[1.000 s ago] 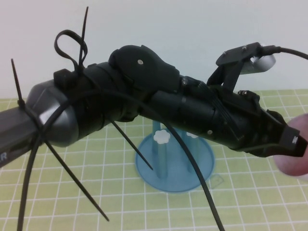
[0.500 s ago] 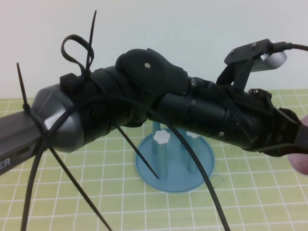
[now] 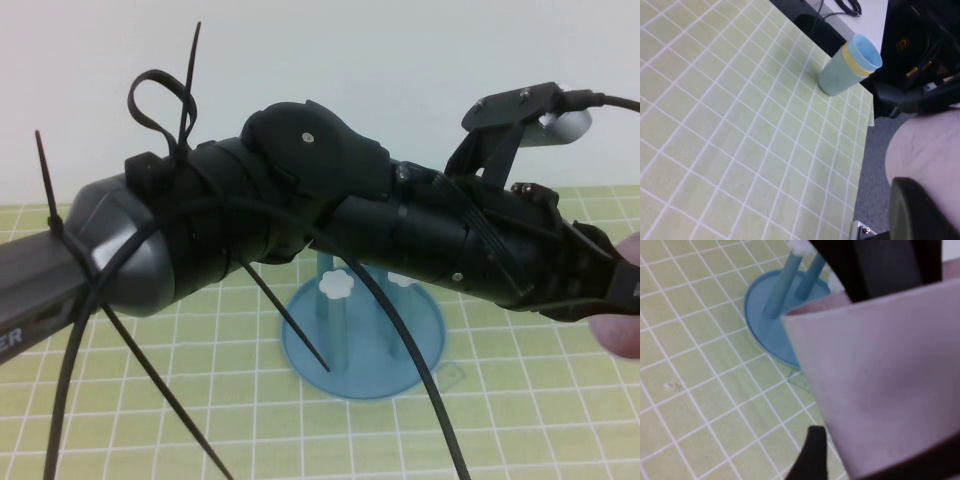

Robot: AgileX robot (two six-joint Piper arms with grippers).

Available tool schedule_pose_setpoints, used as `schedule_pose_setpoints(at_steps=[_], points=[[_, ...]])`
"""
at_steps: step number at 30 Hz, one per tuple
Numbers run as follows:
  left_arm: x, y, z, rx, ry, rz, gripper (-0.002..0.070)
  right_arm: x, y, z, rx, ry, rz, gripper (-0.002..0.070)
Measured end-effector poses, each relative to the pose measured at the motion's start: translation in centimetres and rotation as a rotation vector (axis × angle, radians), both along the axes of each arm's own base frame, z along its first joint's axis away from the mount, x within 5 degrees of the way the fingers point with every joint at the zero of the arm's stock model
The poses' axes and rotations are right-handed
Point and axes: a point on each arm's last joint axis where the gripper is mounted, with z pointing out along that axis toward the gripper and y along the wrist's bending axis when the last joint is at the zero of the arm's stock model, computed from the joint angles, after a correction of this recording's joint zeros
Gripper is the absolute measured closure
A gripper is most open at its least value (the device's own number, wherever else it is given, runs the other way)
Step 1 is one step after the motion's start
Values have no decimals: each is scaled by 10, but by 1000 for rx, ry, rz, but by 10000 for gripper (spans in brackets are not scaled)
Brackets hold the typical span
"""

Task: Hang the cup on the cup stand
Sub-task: Adjust the cup with two arms

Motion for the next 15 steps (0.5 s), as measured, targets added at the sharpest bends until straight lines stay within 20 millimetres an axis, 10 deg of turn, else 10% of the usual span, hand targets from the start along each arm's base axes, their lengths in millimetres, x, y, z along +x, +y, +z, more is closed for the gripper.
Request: schedule_pose_setpoints(at_steps=[11, 15], points=[[1, 0, 0, 1, -43, -4, 668, 0, 1, 0, -6, -12, 19, 64], [0, 0, 1, -10, -56, -18, 519, -1, 2, 0, 1, -3, 27, 75]])
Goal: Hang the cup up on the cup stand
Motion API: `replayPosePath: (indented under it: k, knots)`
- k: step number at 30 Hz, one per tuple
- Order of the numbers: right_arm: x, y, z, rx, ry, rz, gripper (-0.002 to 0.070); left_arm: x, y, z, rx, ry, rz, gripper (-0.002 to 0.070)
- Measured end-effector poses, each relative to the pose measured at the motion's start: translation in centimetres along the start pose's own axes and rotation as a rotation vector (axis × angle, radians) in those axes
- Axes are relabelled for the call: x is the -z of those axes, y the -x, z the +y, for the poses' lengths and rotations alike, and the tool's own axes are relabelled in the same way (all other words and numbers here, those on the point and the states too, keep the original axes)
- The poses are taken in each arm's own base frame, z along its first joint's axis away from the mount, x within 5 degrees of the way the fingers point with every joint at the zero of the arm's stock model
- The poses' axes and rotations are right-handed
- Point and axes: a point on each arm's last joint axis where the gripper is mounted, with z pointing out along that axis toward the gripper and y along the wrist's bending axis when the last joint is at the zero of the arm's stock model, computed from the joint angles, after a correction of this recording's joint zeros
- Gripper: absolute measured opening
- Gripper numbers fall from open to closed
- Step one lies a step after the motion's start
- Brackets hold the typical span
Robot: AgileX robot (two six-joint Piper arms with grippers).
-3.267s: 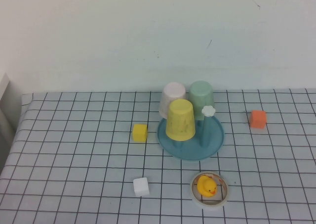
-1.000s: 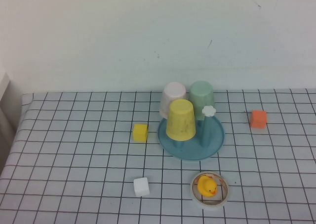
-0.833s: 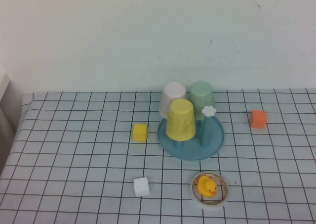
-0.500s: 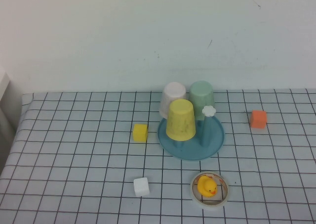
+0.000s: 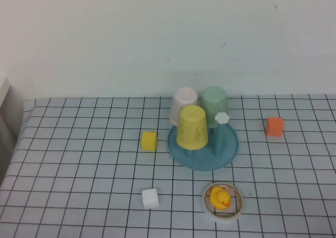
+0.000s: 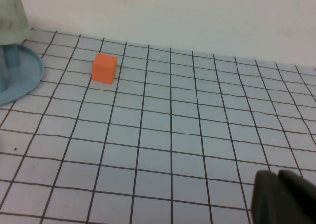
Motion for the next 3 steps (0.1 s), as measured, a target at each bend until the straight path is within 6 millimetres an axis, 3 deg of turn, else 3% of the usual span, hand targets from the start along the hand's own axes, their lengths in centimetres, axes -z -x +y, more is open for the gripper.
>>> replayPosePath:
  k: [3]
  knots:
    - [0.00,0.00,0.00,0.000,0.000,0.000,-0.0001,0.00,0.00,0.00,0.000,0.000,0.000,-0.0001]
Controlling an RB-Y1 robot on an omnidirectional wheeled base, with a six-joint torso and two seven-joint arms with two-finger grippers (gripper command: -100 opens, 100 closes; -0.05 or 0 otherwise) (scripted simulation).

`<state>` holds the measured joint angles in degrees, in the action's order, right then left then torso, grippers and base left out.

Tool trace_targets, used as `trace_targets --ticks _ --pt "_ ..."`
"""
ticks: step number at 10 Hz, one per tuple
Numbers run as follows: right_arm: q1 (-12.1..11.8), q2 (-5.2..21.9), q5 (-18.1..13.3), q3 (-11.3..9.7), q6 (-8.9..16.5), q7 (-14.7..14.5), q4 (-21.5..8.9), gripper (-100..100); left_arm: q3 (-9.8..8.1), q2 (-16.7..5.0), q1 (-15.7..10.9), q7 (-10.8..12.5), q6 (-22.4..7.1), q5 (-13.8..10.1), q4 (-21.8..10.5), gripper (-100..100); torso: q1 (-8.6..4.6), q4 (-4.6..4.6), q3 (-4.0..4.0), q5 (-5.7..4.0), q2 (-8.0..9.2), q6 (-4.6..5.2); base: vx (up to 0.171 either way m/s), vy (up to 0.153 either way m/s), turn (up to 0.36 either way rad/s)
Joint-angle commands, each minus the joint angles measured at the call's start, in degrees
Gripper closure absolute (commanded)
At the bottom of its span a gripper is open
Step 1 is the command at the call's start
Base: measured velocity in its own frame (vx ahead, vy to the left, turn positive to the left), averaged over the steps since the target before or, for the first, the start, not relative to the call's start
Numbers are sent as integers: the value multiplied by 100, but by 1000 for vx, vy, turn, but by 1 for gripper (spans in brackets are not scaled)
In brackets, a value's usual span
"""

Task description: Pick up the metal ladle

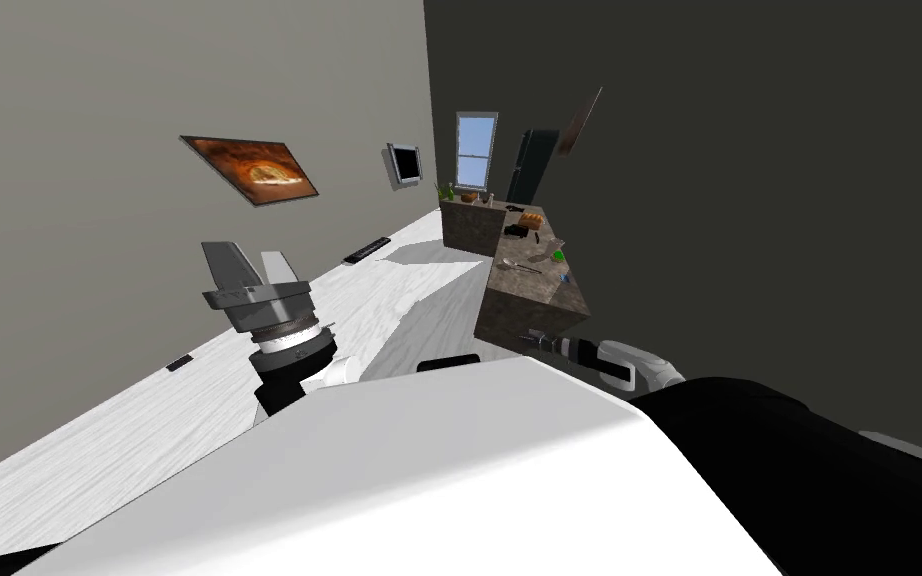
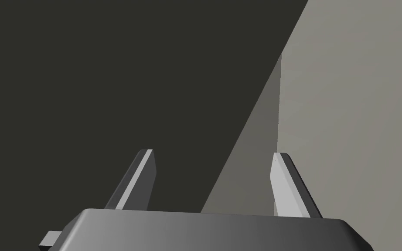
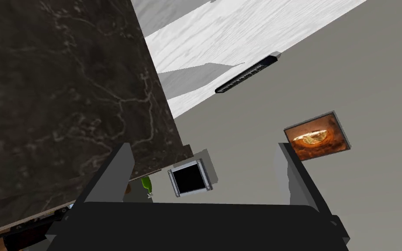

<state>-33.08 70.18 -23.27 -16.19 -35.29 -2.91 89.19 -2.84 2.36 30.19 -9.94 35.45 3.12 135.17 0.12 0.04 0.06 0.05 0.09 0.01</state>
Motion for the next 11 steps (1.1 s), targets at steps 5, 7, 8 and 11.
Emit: trace_targets --ticks 5,7,8,11 --pt "249 745 -392 -288 119 -82 -616 -100 0 0 0 0 0 0 0 0 -7 -2 -4 -2 -8 -1 2 40 139" --pt "318 986 -519 -367 120 -131 -882 -100 0 0 0 0 0 0 0 0 -11 -2 -7 -3 -13 -2 22 22 165" --pt "318 986 -519 -367 120 -131 -882 -100 -1 -1 1 0 0 0 0 0 -15 -2 -7 -4 -12 5 14 4 -25" --pt "390 1204 -641 -446 123 -180 -1141 -100 -1 -1 1 0 0 0 0 0 -19 -3 -8 -6 -14 4 24 7 107"
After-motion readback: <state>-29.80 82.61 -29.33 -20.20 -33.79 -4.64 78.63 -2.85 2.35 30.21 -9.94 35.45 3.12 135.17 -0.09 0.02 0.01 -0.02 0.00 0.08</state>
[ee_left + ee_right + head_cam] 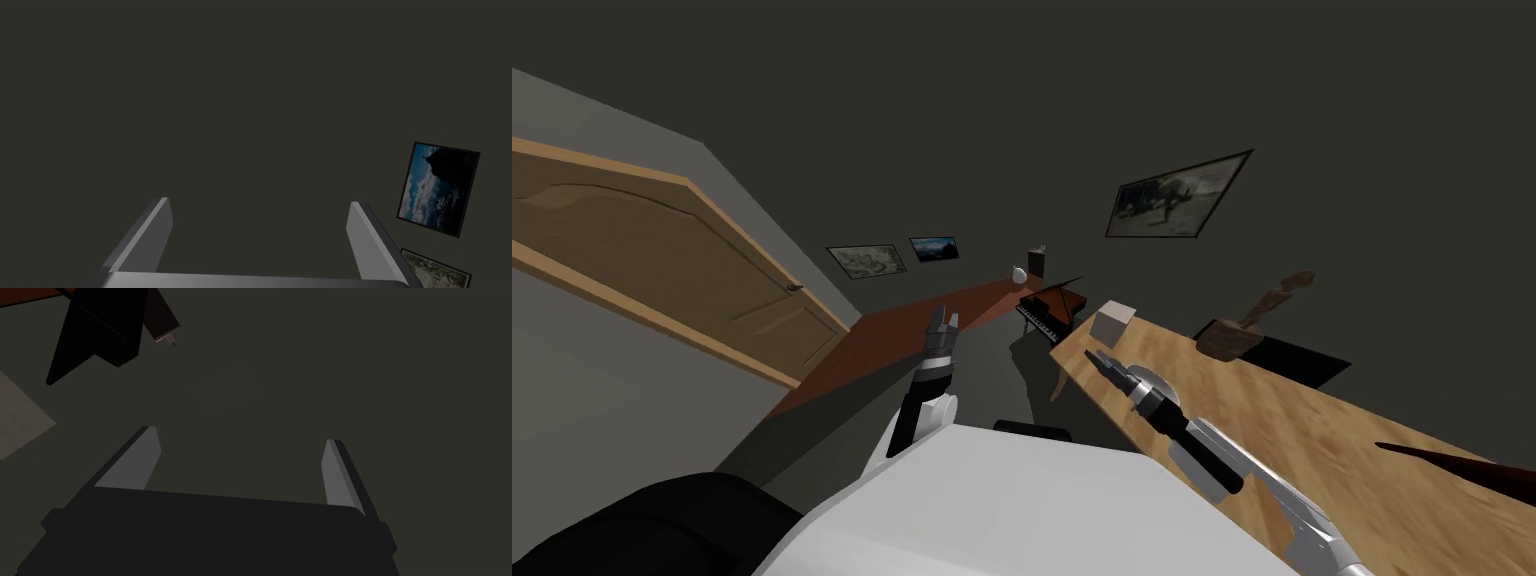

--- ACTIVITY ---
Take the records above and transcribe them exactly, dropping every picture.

--- SOLUTION ---
[1.000 s ago] 
[0.500 s ago] 
[now] 

Robot: AgileX robot (two six-joint Piper arms with grippers).

Available tool schedule_pose_setpoints, used as `schedule_pose_setpoints(at_steps=[_], points=[[_, ...]])`
"""
at_steps: step number at 30 Hz, one per tuple
Numbers run as follows:
  left_arm: x, y, z, rx, ry, rz, gripper (-0.002..0.070)
  right_arm: x, y, z, rx, ry, rz, gripper (-0.002..0.070)
Measured end-effector poses, each relative to the pose measured at the motion's start: translation in centimetres and rotation as a rotation vector (axis × angle, radians), both along the axes of each arm's own base frame, z along its first joint's axis away from the mount, x within 5 degrees of the way the fingers point with every joint at the zero of the arm's stock model
The poses' axes and rotations are right-handed
Point and axes: a point on each arm's last joint axis where the gripper is mounted, with z pointing out along that axis toward the gripper and y along the wrist's bending axis when the last joint is at the zero of the arm's stock model, computed from the joint angles, after a correction of this recording's joint zeros
Gripper is the absolute measured closure
A gripper is most open at its least value (the device's own number, wherever else it is given, runs the other way)
Step 1 is one step after the motion's start
Values have no decimals: each is scaled by 10, but by 1000 for rx, ry, rz, but by 10000 for gripper (spans in brackets are not scaled)
Brackets hold the typical span
"""

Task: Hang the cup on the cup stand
Sub-task: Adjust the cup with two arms

Motion for the next 15 steps (0.5 s), as measured, targets added at the sharpest bends until straight lines stay within 20 millimetres an axis, 10 deg of turn, else 10% of the usual span, hand targets from the start along each arm's base axes, their lengths in millimetres, x, y, z along +x, +y, +z, more is closed for the gripper.
Request: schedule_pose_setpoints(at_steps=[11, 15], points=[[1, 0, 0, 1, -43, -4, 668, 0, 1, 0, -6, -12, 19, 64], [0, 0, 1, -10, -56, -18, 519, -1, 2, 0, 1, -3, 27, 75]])
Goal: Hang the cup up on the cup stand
Motion API: `replayPosePath: (indented under it: k, knots)`
- k: step number at 30 Hz, one per tuple
- Order of the numbers: right_arm: x, y, z, rx, ry, rz, gripper (-0.002 to 0.070); left_arm: x, y, z, rx, ry, rz, gripper (-0.002 to 0.070)
- Measured end-effector poses, each relative to the pose measured at the motion's start: translation in centimetres along the start pose's own axes and rotation as a rotation vector (axis × angle, radians) in those axes
- Axes are relabelled for the call: x is the -z of those axes, y the -x, z the +y, for the poses' lengths and rotations alike, and the tool's own axes are relabelled in the same way (all other words and numbers here, those on the point and the states too, keep the original axes)
- The poses are taken in each arm's own base frame, z along its first joint's axis away from the mount, x within 5 degrees of the way the fingers point with every joint at the zero of the arm's stock model
- The poses' axes and rotations are right-handed
- Point and axes: a point on each arm's last joint axis where the gripper is mounted, with z pointing out along that axis toward the gripper and y along the wrist's bending axis when the last joint is at the zero of the arm's stock model, computed from the joint angles, after a correction of this recording's joint zeros
- Gripper: absolute measured opening
- Gripper numbers fall from open to closed
- Step one lies a step after the motion's start
- Brackets hold the typical span
Robot: AgileX robot (two six-joint Piper arms with grippers).
-3.267s: 
-1.000s: 
-0.833s: 
-0.500s: 
+0.000s: 
+0.000s: 
Motion for the next 3 steps (0.1 s), as measured, a target at each bend until the straight path is within 6 millimetres an axis, 3 deg of turn, else 3% of the usual span, hand targets from the start along the hand's own axes, their lengths in centimetres, axes -z -x +y, more is open for the gripper.
>>> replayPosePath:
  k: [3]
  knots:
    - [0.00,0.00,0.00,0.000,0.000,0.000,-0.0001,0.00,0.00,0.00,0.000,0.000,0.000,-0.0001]
Controlling an RB-Y1 robot on an omnidirectional wheeled base, with a six-joint torso and two seven-joint arms with two-finger grippers (gripper command: -100 opens, 100 closes; -0.05 or 0 otherwise) (scripted simulation).

`<state>` holds the measured joint angles in degrees, in the action's order, right then left then torso, grippers and base left out.

Tool trace_targets, used as `trace_targets --ticks _ --pt "_ ..."`
"""
ticks: step number at 10 Hz, one per tuple
Numbers run as follows: right_arm: q1 (-12.1..11.8), q2 (-5.2..21.9), q5 (-18.1..13.3), q3 (-11.3..9.7), q6 (-8.9..16.5), q7 (-14.7..14.5), q4 (-21.5..8.9), gripper (-100..100); left_arm: q3 (-9.8..8.1), q2 (-16.7..5.0), q1 (-15.7..10.9), q7 (-10.8..12.5), q6 (-22.4..7.1), q5 (-13.8..10.1), q4 (-21.8..10.5), gripper (-100..100); torso: q1 (-8.6..4.6), q4 (-4.6..4.6), q3 (-4.0..4.0), q5 (-5.7..4.0), q2 (-8.0..9.2), q6 (-4.6..5.2); base: vx (up to 0.171 either way m/s), vy (up to 0.153 either way m/s), turn (up to 0.36 either way rad/s)
Joint-angle commands, each minus the joint angles measured at the call's start, in degrees
Gripper closure absolute (commanded)
At the bottom of its span a gripper is open
Step 1 is the command at the call's start
Base: measured velocity in its own frame (vx ahead, vy to the left, turn positive to the left), averaged over the steps since the target before or, for the first, the start, not relative to the call's start
Numbers are sent as integers: the value multiplied by 100, but by 1000 for vx, vy, turn, but by 1 for gripper (spans in brackets are not scaled)
In brackets, a value's usual span
"""

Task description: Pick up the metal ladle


<state>-33.08 70.18 -23.27 -16.19 -35.29 -2.91 89.19 -2.84 2.36 30.19 -9.94 35.45 3.12 135.17 0.12 0.04 0.06 0.05 0.09 0.01</state>
Motion for the next 11 steps (1.1 s), targets at steps 5, 7, 8 and 11.
Emit: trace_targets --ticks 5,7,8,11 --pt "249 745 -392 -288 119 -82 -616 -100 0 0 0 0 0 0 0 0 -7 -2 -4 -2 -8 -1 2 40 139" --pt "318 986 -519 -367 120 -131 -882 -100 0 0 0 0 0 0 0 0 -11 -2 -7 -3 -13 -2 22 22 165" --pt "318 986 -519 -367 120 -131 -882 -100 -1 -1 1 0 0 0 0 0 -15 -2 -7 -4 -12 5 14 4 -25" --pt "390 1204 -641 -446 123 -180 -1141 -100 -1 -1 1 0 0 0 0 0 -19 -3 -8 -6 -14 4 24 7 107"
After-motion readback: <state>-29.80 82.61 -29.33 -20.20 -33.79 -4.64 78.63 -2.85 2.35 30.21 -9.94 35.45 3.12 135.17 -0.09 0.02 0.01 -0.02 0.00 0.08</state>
[ee_left + ee_right + head_cam] 

This answer has no further content.